Compare the y values
[0, 4] to [3, 6] None of these numbers are similar, so they're not a factor
Next, we compare Square 3 to Square 4 (collision):
Compare the x values
[0, 8] to [9, 10] None of these numbers are similar, so they're not a factor
Compare the y values
[4, 6] to [0, 4] The rectangles have the number 4 in common, but 0 != 6, therefore, there is a collision
By know we know that a collision will occur, so the method will end, but lets evaluate Square 1 and Square 4 for some extra clarity.
Compare the x values
[0, 8] to [9, 10] None of these numbers are similar, so they're not a factor
Compare the y values
[0, 3] to [0, 4] The rectangles have the number 0 in common, but 3 != 4, therefore, there is a collision
Let me know if you need any extra details :)
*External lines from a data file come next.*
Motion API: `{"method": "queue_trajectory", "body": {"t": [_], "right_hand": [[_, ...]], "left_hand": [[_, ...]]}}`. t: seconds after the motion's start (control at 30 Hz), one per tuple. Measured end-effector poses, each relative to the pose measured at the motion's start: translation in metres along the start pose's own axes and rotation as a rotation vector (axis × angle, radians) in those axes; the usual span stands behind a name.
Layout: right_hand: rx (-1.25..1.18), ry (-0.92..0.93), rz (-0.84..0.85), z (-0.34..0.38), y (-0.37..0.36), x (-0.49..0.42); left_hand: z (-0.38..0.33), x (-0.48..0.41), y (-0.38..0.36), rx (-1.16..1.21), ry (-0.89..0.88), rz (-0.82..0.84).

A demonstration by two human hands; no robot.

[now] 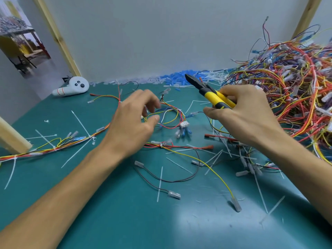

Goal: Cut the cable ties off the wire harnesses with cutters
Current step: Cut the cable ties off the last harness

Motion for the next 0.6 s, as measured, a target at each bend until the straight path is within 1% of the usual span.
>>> {"method": "queue_trajectory", "body": {"t": [0.03,0.07,0.13,0.2,0.27,0.33,0.43,0.53,0.6], "right_hand": [[0.004,0.0,0.005,-0.001,-0.001,-0.001],[0.006,0.0,0.014,-0.002,-0.002,-0.001],[0.017,0.001,0.036,-0.003,-0.005,-0.002],[0.035,-0.006,0.053,-0.005,-0.007,-0.002],[0.044,-0.014,0.069,-0.005,-0.008,-0.001],[0.013,-0.024,0.1,-0.004,-0.009,-0.002],[-0.063,-0.052,0.146,-0.007,-0.01,-0.005],[-0.094,-0.1,0.129,-0.014,-0.01,-0.01],[-0.155,-0.116,0.103,-0.015,-0.012,-0.011]], "left_hand": [[0.005,-0.002,0.002,-0.052,0.089,-0.043],[0.011,-0.002,0.003,-0.124,0.185,-0.036],[0.02,-0.001,0.002,-0.27,0.34,0.081],[0.022,0.002,-0.002,-0.372,0.405,0.204],[0.023,0.001,-0.004,-0.42,0.362,0.25],[0.022,0.0,-0.002,-0.361,0.319,0.24],[0.022,-0.001,-0.002,-0.217,0.286,0.177],[0.023,0.0,-0.006,-0.14,0.201,0.085],[0.023,-0.001,-0.005,-0.084,0.154,0.034]]}}
Point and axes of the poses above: each hand's wrist, its own x-axis away from the middle knuckle, its own y-axis out of the back of the hand, z = x × y, the point moved 1 cm from there along -x, towards the middle knuckle, and after that the axes turned 14 degrees about x, right-handed, at the moved point
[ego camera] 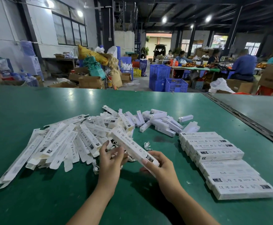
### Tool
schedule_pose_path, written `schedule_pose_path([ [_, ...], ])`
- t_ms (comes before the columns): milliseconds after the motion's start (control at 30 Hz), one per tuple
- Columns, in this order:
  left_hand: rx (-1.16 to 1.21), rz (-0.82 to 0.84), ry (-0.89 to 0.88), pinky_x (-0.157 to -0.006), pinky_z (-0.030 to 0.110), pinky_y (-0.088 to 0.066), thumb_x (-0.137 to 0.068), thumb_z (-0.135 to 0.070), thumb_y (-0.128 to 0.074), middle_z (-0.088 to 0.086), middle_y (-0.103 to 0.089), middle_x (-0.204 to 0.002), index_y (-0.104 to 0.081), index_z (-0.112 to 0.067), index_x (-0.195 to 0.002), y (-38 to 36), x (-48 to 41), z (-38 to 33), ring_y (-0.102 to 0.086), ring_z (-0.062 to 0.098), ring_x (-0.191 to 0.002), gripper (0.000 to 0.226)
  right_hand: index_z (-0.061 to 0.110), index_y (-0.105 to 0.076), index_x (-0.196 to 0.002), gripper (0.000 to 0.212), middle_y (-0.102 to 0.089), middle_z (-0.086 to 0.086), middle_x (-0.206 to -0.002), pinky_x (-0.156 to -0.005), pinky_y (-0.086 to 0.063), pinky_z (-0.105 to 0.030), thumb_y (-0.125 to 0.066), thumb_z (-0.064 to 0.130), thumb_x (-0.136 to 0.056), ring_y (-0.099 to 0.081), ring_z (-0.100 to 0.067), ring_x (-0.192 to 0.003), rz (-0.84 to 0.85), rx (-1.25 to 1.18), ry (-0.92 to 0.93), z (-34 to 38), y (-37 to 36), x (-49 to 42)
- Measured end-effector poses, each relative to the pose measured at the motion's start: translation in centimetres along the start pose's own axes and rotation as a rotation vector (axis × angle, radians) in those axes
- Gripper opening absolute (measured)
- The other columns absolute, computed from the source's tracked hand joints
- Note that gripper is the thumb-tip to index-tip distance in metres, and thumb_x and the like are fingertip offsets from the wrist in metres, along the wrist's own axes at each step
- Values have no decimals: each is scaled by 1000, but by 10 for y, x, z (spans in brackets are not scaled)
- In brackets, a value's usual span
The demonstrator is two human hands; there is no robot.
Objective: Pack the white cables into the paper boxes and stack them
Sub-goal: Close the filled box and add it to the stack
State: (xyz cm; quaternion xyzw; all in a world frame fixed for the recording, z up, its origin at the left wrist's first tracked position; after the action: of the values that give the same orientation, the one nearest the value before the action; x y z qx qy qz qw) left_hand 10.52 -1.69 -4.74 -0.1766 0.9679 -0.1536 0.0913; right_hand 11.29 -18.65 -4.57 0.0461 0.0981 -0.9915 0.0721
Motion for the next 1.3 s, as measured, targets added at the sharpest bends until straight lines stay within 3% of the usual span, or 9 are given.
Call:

Heh, taking the overlapping intervals answer to the extreme, you simply determine all distinct intervals along the x and y axis. For each cutting line, do an upper bound search along the axis it will cut based on the interval's starting value. If you don't find an interval or the interval does not intersect the line, then it's a valid line.
The slightly tricky part is to realize that valid cutting lines will not intersect a rectangle's bounds along an axis, so you can combine overlapping intervals into a single interval. You end up with a simple sorted array (which you fill in O(n) time) and a O(log n) search for each cutting line.